Customers trust co-ops more than traditional businesses

Over six out of ten people (62%) surveyed trust co-operative businesses, which are member-owned and run

A YouGov survey commissioned by Co-operatives UK has revealed that co-ops enjoy a higher level of trust than traditional businesses.

Released yesterday, the survey showed that only 36% of British people believe that most companies in the UK are fair to consumers – down from 44% in 2000 and 61% in 1983 in previous offline research.

Furthermore, over three out of four people (76%) now believe that big business benefits owners at the expense of its workers.

However, over six out of ten people (62%) surveyed trust co-operative businesses, which are member-owned and run.
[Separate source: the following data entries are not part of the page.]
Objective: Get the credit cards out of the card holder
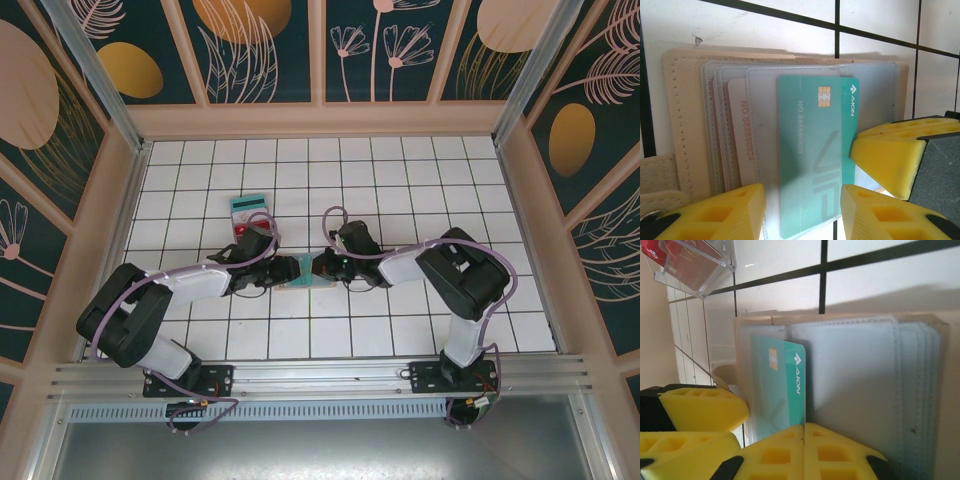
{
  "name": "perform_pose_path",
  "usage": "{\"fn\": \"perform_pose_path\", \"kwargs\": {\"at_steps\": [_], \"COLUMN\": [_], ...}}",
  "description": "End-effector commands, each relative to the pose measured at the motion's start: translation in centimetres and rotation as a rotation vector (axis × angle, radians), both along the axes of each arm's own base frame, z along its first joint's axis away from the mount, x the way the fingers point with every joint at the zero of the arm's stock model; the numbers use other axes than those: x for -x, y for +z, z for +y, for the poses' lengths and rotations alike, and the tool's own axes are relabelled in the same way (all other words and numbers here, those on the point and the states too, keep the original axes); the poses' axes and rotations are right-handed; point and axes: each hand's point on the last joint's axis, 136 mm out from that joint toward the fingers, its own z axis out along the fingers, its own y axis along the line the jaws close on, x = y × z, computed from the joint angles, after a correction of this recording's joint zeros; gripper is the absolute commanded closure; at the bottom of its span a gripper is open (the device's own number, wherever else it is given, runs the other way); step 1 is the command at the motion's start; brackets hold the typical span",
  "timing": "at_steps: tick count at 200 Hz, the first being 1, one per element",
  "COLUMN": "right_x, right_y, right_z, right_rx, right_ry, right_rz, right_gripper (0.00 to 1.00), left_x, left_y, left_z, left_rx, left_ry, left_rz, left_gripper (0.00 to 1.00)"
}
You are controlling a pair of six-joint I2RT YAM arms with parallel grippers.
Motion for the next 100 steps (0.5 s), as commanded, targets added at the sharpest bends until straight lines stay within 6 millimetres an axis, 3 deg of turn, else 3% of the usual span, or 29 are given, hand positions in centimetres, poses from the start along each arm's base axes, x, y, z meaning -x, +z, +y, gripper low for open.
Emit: {"fn": "perform_pose_path", "kwargs": {"at_steps": [1,100], "right_x": [0.1,0.6], "right_y": [0.2,0.6], "right_z": [-1.2,-5.3], "right_rx": [0.014,0.05], "right_ry": [-0.014,-0.049], "right_rz": [-0.011,-0.02], "right_gripper": [1.0,1.0], "left_x": [1.1,1.0], "left_y": [-1.4,-1.2], "left_z": [1.1,1.1], "left_rx": [-0.05,-0.051], "left_ry": [0.01,0.007], "left_rz": [0.049,0.043], "left_gripper": [0.54,0.54]}}
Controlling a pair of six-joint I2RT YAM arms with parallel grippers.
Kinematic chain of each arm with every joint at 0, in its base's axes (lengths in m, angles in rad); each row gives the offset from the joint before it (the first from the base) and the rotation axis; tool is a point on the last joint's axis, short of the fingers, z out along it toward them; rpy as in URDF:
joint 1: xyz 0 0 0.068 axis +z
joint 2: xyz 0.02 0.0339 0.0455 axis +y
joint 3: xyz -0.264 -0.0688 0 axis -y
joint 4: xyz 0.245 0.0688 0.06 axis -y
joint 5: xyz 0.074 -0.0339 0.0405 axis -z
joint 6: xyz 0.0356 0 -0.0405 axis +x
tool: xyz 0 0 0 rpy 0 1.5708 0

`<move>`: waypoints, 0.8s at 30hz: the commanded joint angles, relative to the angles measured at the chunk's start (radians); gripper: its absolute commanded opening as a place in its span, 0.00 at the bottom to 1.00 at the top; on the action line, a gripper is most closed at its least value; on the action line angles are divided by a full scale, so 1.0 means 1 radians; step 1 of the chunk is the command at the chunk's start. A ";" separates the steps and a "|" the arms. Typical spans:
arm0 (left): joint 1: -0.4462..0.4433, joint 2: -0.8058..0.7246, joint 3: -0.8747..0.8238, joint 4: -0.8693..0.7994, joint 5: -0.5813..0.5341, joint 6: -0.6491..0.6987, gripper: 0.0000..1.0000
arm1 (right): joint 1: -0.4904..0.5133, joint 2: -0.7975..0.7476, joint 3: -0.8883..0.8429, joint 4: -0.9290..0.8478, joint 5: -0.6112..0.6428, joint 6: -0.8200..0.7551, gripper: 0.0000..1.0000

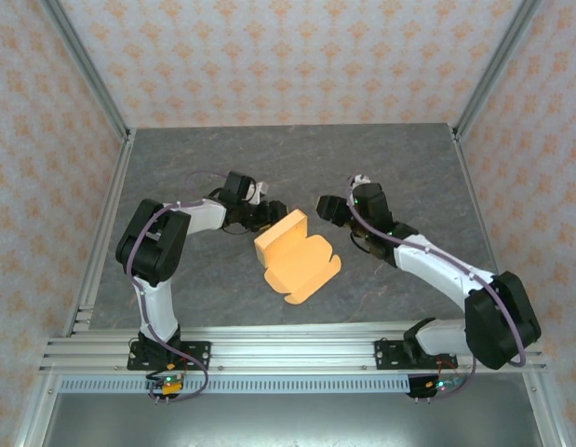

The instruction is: Fold the paper box

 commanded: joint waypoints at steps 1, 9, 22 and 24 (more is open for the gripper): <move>0.039 -0.052 0.020 -0.128 -0.129 0.014 0.68 | 0.009 0.046 0.044 -0.097 -0.096 0.531 0.62; 0.091 -0.143 0.001 -0.208 -0.328 0.005 0.69 | 0.011 0.232 0.305 -0.450 -0.087 0.632 0.80; 0.094 -0.151 -0.035 -0.215 -0.358 0.021 0.69 | 0.080 0.501 0.667 -0.880 0.028 0.589 0.97; 0.094 -0.159 -0.037 -0.223 -0.380 0.031 0.69 | 0.107 0.529 0.710 -0.912 0.079 0.589 0.97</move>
“High street closures, falling profits and uncertainty around Brexit makes this an extraordinarily challenging period for British business, but it will be tougher still if the UK has indeed hit a new low in terms of consumer confidence in business,” said Ed Mayo, secretary general of Co-operatives UK.

The survey also looked at what determines whether customers trust a business or not. Around 72% of respondents said that being a good employer meant the business was trustworthy. Other reasons quotes were passing on savings to customers (69%), behaving fairly (67%) and supporting their local communities or caring for the environment and sharing profits with its employees/ shareholders (55%).

“The co-operative way is to give a voice to those involved in the business and we are seeing an increase in people attracted to this way of working,” added Mr Mayo. “Perhaps it is time for UK plc, before it is too late, to recast its relationship with customers and employees in a more co-operative spirit.”

The survey was carried online and involved 2,100 adults. The figures have been weighted and are representative of all UK adults.

Last month, Co-operatives UK also published its annual Co-op Economy report, which showed that new co-ops are almost twice as likely as start-up companies to survive their first five years.